С солдатами просто же всё. Туда собрали в эти первые поселения людей, которых двадцать — пятнадцать лет назад молодыми парнями оторвали от земли и учили только маршировать и убивать. Они отвыкли от крестьянского тяжёлого труда. Они забыли или не знали, как работать на земле. А тут без агрономов, без знания местных почв и климата снова крестьянствовать и маршировать без роздыху. Кому понравится?! С крестьянами, что наоборот пытались в солдат наскоками превратить менее ясно, но тоже где-то палку перегнули. Воспитывали, прогоняя палками сквозь строй.
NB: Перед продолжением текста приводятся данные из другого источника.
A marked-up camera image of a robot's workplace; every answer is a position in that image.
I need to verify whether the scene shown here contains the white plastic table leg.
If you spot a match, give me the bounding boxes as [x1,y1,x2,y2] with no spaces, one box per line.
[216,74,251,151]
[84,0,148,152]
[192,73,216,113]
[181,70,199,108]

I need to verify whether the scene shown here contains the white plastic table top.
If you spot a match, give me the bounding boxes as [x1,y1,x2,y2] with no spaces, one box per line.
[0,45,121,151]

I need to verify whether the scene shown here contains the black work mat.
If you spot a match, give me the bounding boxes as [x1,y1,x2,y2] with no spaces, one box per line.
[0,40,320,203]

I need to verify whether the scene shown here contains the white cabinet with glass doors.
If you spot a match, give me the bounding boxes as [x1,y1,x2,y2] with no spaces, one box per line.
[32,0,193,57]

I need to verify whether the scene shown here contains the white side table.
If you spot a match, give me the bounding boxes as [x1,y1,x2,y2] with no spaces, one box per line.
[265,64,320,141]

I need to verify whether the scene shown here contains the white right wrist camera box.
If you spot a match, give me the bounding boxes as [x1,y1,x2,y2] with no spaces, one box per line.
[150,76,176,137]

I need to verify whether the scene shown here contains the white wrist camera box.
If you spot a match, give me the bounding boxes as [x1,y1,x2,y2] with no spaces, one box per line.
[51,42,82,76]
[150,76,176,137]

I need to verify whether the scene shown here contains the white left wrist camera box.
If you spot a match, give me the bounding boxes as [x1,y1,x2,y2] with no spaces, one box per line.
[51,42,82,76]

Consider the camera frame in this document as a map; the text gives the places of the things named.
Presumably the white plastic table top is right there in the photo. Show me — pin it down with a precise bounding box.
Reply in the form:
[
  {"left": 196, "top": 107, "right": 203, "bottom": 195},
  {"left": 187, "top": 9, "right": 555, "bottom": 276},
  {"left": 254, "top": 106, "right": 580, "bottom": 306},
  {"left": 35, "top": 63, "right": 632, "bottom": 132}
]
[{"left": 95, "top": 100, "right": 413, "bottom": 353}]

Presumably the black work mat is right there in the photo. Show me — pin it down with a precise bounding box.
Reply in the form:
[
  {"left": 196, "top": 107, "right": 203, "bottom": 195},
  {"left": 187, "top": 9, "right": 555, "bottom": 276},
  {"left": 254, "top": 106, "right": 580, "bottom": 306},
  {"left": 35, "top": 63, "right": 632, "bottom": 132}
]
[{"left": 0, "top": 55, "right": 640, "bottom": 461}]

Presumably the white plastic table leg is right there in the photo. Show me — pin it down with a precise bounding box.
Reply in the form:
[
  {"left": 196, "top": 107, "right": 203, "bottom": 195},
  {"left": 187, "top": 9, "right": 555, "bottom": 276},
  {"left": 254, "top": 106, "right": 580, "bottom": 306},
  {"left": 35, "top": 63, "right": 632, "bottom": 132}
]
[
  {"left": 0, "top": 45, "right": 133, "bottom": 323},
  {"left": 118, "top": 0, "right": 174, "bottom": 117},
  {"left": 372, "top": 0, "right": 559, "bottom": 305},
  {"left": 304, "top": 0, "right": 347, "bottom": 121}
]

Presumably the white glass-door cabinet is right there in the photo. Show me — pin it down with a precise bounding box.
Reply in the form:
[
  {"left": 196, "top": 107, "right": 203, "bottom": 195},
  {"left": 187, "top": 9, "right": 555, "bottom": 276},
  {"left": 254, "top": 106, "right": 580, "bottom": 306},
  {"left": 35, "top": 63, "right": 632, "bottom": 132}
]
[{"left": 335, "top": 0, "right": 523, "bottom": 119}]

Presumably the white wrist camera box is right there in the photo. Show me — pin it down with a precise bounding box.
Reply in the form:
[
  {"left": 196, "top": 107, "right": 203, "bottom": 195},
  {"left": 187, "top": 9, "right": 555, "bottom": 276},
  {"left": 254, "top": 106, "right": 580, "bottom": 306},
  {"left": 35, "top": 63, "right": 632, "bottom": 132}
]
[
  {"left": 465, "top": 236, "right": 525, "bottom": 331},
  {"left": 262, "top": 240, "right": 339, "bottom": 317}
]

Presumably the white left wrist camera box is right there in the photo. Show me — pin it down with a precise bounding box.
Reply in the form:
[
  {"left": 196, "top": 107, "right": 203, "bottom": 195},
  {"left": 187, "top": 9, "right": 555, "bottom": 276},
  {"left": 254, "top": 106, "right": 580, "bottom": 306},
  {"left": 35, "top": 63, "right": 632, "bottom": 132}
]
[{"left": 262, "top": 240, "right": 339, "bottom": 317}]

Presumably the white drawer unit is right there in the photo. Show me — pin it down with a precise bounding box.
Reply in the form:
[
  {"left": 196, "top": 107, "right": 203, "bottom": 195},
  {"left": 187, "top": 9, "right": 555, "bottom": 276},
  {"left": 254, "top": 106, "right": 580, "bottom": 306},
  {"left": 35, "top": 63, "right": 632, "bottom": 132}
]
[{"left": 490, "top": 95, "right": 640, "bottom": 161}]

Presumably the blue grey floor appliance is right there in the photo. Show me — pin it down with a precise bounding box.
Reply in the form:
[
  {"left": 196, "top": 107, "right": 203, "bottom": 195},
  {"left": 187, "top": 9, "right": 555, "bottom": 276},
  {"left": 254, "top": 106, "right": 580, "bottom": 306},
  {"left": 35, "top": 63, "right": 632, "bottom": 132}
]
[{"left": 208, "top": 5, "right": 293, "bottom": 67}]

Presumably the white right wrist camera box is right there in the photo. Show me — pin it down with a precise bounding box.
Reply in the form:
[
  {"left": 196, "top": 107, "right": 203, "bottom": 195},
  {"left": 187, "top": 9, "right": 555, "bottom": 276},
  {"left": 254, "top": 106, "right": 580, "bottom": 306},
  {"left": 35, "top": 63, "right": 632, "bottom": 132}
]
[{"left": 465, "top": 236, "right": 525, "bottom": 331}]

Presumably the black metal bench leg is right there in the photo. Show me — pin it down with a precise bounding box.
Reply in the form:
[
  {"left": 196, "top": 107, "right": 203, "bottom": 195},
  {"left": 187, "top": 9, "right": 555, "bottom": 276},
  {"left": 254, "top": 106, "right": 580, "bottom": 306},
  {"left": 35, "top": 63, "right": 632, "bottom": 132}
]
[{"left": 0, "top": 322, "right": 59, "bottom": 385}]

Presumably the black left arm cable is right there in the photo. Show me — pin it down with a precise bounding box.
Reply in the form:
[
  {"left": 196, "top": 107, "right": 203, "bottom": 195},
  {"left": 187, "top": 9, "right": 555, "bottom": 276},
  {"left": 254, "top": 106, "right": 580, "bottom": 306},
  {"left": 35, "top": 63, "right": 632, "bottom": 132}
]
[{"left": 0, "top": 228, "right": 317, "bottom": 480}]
А ведь должно было стать совсем по-другому. Тут просто по Виктору Черномырдину получилось. Хотели как лучше, а получилось как всегда. Началось всё с того, что Александр приехал в гости к Аракчееву. Павел пожаловал Аракчеева графским титулом и селом Грузино в Новгородской губернии. Отписал две тысячи крестьян. И педант и бескомпромиссный человек Алексей Андреевич решил навести в своей новой вотчине порядок. Крестьян переселил в хорошие высокие и просторные дома с печным отоплением. Построил храм, построил школу, построил больницу для своих крепостных. Снёс и сжёг все питейные заведения в радиусе пятидесяти вёрст. Запретил самогоноварение. За драки порол, за попытку кражи запарывал. Даже мысль выбил из людей о преступлениях. Выписал из Европы лучших агрономов, выписал крестьянам лучших лошадей и коров. Выровнял и следил за дорогами. Одним словом, создал образцово показательное село с полностью довольными жизнью обитателями. Почти коммунизм построил в отдельно взятом селе.